High employee turnover, Lack of career growth, Lack of appreciation,poor communication, and a lack of work-life balance—coupled with removing positions without backfills—create the impression that the issue lies with the individual rather than the process.
If that sounded like your significant other or friends casually talking about their day at work, it might be because you work somewhere that can be tough on employees, pushing them to succeed at any cost. About 55 percent of reasons why people leave a company are poor management, work-life balance issues, leadership problems, and toxic culture, while pay accounts for only 15%.
This brings me to the end. Why do startups fail or face long-term issues? Poor leadership and management are often the causes.

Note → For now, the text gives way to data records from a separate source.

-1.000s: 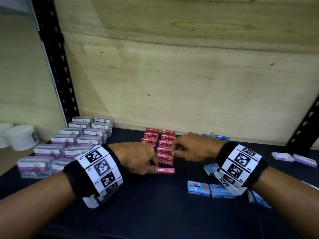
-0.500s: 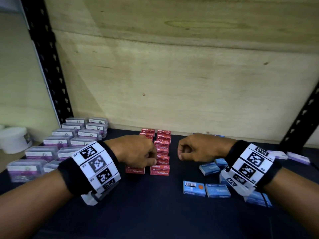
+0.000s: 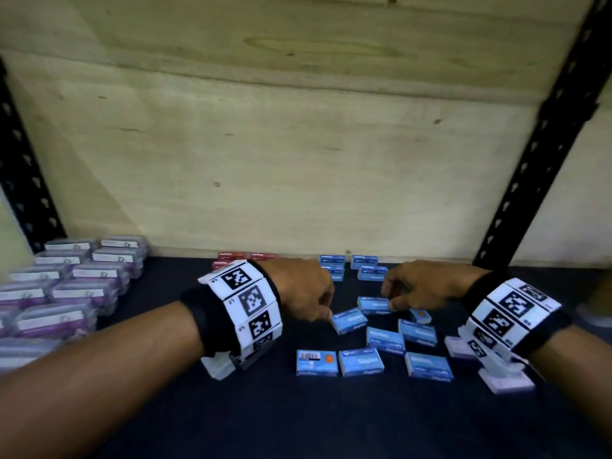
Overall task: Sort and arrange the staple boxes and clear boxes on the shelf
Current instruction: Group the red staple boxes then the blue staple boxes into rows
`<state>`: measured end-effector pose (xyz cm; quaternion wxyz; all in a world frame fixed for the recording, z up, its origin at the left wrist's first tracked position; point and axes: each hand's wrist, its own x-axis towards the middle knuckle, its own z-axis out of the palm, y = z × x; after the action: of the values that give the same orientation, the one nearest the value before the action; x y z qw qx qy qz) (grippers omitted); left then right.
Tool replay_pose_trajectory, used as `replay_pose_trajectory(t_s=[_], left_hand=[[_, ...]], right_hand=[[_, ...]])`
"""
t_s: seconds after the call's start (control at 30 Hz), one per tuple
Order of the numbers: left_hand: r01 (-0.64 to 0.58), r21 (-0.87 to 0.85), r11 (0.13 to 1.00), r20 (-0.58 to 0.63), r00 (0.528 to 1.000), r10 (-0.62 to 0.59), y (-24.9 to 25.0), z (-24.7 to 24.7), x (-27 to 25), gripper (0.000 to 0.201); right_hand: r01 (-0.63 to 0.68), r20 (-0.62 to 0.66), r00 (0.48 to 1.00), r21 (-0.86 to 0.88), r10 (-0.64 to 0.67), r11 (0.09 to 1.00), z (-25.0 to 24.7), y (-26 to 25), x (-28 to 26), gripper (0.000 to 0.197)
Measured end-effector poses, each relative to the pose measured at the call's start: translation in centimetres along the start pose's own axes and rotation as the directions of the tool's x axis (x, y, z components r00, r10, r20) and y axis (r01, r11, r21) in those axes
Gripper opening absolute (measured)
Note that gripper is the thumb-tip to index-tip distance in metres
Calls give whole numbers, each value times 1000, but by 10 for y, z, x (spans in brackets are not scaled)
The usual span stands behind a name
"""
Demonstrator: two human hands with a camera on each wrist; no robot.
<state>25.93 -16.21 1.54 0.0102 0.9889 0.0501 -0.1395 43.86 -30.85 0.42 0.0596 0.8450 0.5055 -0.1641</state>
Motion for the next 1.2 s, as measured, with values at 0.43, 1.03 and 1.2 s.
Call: replay_pose_trajectory(t_s=[0.43, 1.03, 1.2], left_hand=[[59, -24, 998, 163, 985, -54, 19, 0, 40, 42], [233, 104, 967, 15, 972, -236, -9, -4, 66, 23], [226, 172, 959, 10, 973, -231, -12, -1, 68, 21]], right_hand=[[32, 66, 997, 3, -32, 999, 4, 4, 14, 46], [-53, -83, 995, -41, 50, 998, -1, 17, 33, 22], [-54, -78, 996, -64, 49, 996, -4, 17, 38, 24]])
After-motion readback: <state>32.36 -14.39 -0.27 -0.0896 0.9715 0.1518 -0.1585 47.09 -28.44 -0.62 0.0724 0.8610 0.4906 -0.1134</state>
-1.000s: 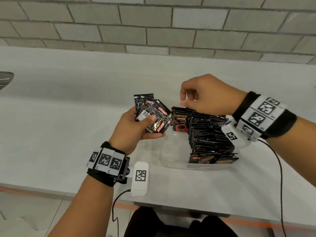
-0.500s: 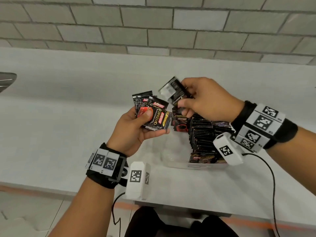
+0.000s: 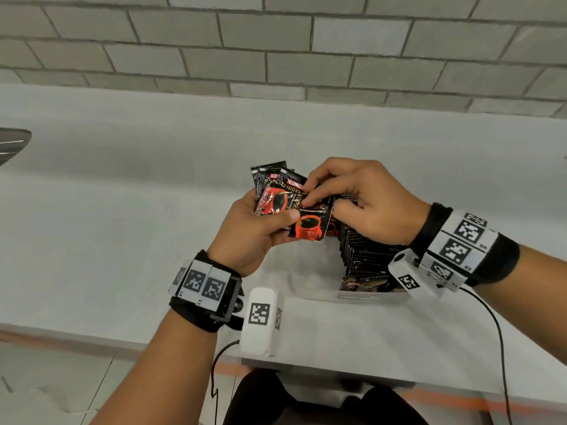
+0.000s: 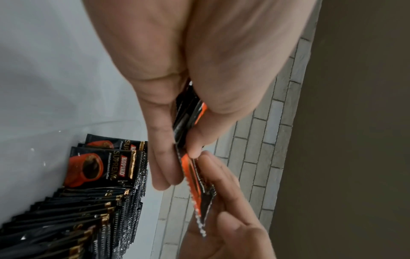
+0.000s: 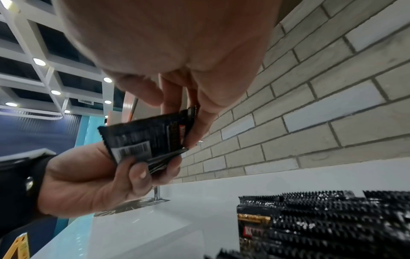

The phases I mentioned earlier are guided by management, not by individual contributors or those actively involved in the product. Failure is never the fault of a single person or team; instead, it results from flawed processes or the lack of proper procedures. Leaders and managers must understand this. Punishing employees and disregarding their feedback only makes matters worse. They are actually trying to highlight issues and propose improvements. As a leader, it is your responsibility to listen carefully and respond appropriately.
You have a responsibility to share your information with your team to support their growth, development, and ensure everyone has what they need to succeed. Avoid threats like “Well, if we don’t get this, it’s the end” or dismissive remarks like “We’ll make it work,” as these can cause you to lose the respect of your colleagues. Recognize who your stars are and do not penalize those who are genuinely trying to achieve more with less.